THE RECORDS:
※
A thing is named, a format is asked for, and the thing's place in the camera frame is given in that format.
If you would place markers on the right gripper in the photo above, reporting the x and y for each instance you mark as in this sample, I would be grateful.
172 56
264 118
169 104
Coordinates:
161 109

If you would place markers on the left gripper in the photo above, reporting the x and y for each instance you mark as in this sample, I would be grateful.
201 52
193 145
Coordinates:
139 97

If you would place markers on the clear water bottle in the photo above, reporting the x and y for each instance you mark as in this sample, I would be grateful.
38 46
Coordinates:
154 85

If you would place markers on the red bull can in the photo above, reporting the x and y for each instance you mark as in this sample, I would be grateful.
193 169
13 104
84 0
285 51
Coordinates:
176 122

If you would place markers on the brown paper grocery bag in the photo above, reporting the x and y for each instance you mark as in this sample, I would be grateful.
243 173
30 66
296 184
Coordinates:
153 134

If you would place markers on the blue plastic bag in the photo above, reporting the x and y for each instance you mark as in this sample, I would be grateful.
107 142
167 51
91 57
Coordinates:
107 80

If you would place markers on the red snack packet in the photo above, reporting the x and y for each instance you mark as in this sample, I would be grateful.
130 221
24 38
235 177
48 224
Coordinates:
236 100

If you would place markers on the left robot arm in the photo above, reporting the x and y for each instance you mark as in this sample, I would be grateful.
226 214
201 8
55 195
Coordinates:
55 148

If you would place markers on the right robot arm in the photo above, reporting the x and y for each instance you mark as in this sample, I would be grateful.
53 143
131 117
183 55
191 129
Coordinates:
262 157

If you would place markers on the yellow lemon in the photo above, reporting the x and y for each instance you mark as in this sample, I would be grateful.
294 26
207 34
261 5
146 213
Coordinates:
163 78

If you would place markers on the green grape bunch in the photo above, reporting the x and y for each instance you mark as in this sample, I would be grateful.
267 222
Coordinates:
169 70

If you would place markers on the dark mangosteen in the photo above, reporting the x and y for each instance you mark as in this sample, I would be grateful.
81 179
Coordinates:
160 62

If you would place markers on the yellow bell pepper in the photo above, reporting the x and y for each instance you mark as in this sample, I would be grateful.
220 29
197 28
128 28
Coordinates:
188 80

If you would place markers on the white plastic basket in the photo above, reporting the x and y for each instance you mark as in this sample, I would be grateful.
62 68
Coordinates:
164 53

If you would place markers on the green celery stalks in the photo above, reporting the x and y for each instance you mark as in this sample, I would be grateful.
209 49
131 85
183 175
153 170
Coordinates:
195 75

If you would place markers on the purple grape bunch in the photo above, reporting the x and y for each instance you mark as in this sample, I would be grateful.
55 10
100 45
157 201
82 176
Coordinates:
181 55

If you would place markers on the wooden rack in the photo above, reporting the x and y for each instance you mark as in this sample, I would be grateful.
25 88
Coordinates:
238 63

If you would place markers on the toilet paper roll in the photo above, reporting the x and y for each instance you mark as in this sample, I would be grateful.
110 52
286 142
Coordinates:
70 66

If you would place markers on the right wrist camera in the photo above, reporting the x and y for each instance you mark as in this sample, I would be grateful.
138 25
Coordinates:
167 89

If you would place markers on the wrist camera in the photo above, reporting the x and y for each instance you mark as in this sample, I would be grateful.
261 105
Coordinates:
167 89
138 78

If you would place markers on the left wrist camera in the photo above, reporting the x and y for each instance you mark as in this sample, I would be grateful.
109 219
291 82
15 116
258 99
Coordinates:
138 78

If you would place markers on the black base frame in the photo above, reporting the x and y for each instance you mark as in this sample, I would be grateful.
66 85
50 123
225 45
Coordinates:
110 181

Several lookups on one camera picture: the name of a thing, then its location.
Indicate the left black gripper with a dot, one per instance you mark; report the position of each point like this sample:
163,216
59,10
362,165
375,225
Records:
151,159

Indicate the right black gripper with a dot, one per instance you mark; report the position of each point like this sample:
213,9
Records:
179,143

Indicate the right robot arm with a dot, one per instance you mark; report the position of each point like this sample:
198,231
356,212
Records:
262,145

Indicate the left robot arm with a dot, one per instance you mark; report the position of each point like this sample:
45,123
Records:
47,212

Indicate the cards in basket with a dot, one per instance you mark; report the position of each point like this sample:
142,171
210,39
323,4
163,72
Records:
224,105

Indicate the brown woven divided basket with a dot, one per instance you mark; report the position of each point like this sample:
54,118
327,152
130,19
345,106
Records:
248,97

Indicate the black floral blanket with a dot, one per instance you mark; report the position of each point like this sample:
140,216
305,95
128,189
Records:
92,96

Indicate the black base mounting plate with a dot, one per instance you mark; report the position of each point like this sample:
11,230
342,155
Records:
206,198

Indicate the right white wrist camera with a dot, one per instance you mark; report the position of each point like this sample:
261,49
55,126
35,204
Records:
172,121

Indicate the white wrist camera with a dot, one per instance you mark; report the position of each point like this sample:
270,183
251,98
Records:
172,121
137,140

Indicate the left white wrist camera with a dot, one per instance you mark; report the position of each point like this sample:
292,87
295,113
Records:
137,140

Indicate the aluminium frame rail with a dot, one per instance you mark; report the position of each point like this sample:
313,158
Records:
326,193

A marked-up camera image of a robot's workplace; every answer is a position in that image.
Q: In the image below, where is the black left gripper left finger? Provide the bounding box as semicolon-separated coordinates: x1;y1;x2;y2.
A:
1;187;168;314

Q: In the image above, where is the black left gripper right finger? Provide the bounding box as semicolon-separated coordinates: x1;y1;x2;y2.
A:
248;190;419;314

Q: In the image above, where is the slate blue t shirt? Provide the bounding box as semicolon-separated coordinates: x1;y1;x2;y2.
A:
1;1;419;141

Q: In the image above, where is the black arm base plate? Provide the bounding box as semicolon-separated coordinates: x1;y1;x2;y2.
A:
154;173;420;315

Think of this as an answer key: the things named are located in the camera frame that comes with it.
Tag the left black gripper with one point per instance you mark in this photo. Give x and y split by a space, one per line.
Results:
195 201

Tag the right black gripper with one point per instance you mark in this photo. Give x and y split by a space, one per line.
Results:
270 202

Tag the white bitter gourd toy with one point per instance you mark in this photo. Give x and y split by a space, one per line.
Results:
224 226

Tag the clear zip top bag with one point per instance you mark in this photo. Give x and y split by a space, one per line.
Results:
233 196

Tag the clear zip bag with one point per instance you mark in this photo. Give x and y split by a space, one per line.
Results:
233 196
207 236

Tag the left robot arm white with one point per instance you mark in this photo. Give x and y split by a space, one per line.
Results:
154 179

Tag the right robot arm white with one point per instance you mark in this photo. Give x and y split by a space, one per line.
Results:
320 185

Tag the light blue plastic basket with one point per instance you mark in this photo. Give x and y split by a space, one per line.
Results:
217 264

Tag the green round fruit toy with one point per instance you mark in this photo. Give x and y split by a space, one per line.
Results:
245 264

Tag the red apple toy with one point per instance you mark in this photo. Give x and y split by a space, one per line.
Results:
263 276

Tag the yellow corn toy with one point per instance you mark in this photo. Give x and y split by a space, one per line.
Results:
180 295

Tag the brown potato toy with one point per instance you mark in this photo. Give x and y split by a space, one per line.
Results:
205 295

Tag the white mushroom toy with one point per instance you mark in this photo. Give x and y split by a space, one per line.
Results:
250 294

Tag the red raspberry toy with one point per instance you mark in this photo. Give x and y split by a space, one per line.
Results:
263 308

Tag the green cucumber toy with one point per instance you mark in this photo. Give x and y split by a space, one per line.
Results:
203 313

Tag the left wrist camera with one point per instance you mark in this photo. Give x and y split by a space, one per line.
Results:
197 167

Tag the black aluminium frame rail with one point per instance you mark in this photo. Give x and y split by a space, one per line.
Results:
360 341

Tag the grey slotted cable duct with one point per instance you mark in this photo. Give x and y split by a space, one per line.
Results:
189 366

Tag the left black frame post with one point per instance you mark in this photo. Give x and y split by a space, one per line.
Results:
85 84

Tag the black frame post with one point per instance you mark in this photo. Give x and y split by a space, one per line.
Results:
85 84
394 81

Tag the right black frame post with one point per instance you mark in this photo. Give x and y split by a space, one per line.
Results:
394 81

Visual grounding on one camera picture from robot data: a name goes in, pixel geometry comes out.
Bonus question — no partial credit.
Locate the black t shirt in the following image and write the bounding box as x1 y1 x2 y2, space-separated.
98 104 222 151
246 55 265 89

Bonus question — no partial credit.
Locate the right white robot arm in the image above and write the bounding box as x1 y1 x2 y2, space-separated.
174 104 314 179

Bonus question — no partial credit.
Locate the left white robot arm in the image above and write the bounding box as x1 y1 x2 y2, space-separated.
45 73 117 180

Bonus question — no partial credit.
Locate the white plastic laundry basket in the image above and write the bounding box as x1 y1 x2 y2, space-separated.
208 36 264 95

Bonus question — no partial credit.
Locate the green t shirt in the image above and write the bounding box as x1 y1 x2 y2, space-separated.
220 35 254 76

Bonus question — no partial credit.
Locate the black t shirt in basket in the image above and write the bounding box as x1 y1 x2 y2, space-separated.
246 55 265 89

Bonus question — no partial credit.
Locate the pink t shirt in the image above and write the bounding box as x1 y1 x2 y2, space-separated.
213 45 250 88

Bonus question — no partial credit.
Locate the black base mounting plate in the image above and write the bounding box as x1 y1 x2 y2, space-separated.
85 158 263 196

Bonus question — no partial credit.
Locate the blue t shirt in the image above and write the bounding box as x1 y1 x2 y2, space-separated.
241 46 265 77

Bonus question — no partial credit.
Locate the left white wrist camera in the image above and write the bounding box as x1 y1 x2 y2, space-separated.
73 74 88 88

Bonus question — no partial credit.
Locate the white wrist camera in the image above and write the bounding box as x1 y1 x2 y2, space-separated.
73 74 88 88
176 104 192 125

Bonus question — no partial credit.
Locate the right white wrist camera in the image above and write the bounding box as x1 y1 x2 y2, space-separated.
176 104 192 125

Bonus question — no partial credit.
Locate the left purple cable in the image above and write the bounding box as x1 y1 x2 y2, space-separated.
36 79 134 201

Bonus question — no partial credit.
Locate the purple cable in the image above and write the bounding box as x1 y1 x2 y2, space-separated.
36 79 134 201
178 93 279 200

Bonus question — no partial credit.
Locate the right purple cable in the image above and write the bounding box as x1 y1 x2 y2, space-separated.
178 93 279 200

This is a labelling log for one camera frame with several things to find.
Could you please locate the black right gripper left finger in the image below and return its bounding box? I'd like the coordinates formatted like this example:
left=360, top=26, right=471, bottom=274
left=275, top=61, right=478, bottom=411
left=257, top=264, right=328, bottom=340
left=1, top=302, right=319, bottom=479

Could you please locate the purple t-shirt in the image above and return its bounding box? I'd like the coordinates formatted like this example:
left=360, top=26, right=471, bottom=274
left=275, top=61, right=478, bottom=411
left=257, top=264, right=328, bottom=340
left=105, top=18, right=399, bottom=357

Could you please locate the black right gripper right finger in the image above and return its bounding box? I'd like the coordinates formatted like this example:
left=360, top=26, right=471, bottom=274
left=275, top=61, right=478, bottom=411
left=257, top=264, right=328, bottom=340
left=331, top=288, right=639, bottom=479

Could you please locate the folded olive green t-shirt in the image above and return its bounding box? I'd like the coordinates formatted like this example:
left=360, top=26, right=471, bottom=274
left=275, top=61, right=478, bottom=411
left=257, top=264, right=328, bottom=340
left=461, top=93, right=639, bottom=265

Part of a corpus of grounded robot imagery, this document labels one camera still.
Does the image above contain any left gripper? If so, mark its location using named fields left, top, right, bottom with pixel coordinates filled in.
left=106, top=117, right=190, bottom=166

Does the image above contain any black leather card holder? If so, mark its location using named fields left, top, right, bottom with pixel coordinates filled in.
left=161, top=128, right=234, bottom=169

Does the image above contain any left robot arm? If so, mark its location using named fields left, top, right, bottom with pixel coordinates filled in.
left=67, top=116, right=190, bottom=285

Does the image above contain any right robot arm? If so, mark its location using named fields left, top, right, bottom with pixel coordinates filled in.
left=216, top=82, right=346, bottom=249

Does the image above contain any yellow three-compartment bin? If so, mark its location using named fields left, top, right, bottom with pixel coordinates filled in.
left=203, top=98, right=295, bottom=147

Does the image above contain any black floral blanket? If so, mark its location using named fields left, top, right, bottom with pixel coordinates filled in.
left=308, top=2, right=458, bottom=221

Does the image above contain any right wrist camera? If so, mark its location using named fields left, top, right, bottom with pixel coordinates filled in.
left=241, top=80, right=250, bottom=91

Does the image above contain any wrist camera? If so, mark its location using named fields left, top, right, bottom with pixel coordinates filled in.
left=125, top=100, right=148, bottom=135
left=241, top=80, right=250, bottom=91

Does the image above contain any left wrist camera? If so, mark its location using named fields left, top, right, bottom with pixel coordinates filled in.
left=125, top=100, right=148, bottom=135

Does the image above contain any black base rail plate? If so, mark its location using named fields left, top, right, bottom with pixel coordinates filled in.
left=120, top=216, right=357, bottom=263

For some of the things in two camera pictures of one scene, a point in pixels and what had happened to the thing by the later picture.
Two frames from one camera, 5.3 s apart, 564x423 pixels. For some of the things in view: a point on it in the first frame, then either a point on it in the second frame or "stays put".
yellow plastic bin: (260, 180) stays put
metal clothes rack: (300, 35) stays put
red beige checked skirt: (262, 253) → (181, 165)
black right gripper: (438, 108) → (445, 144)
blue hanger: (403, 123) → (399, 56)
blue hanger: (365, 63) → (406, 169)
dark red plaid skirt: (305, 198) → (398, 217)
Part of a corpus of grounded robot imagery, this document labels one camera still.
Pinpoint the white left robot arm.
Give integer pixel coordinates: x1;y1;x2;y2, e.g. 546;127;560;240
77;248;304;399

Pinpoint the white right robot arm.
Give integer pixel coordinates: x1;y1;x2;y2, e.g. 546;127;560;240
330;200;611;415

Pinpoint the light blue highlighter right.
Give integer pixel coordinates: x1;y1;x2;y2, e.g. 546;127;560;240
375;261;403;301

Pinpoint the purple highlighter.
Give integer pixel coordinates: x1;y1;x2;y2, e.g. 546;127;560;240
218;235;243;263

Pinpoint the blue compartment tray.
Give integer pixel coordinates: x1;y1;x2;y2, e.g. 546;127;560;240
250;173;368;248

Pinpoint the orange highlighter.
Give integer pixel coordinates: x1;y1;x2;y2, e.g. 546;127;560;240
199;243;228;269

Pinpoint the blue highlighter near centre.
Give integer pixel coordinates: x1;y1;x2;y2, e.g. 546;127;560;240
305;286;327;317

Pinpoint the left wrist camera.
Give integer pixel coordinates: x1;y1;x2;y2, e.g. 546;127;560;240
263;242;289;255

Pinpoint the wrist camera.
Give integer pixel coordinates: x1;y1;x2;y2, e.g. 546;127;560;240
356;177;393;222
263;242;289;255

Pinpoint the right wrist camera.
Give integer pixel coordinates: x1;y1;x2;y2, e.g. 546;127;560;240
※
ABOUT THIS EXERCISE: Copy task for the entries above: every line with the string "dark".

EXERCISE SOLUTION:
If you would place markers on the dark mangosteen in the photo above, reporting the x and y for each instance you mark as in this sample, I would be grateful.
dark red plaid skirt: (305, 198) → (398, 217)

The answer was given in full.